::: INFORMATION SUPPLIED

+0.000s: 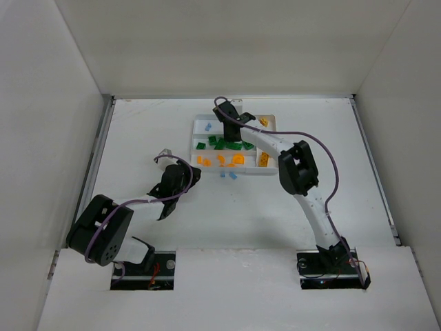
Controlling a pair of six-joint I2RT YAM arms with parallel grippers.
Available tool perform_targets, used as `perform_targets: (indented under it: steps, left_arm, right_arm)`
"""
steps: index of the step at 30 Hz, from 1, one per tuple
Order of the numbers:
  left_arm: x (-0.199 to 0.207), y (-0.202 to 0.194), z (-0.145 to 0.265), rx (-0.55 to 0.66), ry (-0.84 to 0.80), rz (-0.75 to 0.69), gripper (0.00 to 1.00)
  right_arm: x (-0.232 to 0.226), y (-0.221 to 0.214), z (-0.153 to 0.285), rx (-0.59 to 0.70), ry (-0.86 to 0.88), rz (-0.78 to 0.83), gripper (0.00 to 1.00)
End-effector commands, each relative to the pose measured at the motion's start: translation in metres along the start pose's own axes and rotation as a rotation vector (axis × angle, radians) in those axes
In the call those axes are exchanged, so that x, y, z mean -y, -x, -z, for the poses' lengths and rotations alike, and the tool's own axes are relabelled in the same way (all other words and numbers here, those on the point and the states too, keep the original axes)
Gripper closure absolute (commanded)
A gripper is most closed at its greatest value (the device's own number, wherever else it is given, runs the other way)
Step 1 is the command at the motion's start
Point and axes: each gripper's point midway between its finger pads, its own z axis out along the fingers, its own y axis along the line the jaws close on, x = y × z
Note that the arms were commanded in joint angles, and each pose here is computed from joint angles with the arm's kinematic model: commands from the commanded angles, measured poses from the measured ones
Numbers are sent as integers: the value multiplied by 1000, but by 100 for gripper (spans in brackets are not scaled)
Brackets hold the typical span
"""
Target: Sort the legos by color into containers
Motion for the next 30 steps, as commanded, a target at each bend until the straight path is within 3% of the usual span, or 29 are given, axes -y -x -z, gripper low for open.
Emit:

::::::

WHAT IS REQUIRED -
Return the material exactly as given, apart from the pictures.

RESPONSE AREA -
+0.000s: 
Controlling a pair of six-joint I2RT YAM arms with parallel grippers.
Available tool perform_targets, used as `perform_targets: (indented under it: steps, left_arm, right_arm)`
"""
steps: index of the step at 30 Hz, from 1, one per tuple
Order of the numbers:
  left_arm: x (-0.199 to 0.207), y (-0.202 to 0.194), z (-0.145 to 0.265), rx (-0.55 to 0.66), ry (-0.84 to 0.80), rz (-0.75 to 0.69), gripper (0.00 to 1.00)
  right_arm: x (-0.232 to 0.226), y (-0.221 to 0.214), z (-0.153 to 0.285), rx (-0.59 to 0.70), ry (-0.86 to 0.88), rz (-0.78 to 0.83), gripper (0.00 to 1.00)
End-effector commands, each relative to the pose measured at the motion's start: translation in metres along the start pose's own axes and rotation as a rotation vector (axis × angle, radians) in those axes
In the call those axes are exchanged, so that x, y, z mean -y, -x, -z, for the poses' lengths and rotations alike, and the tool's own axes are relabelled in the same way (all other words and numbers here, those on the point and the states too, keep the original axes)
Gripper closure absolute (commanded)
A gripper is most closed at its greatest value (the device's own number, wherever else it is given, runs the other way)
Step 1 is the command at the motion's start
Point and axes: each gripper's point midway between its finger pads, its own z axis out along the fingers, its own y axis along the line the jaws close on, x = y × z
Note that the arms were commanded in joint angles, and each pose here is computed from joint angles with the arm's kinematic model: commands from the commanded angles, measured poses from the measured ones
Numbers are sent as integers: the value multiplied by 1000, but by 100 for gripper (spans in brackets are not scaled)
Brackets hold the typical span
"""
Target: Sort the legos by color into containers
Motion for the next 30 steps, as commanded, a target at each bend until the straight path is within 3% of the usual span, or 29 are given, axes -y -x -z, gripper low for open.
Emit:

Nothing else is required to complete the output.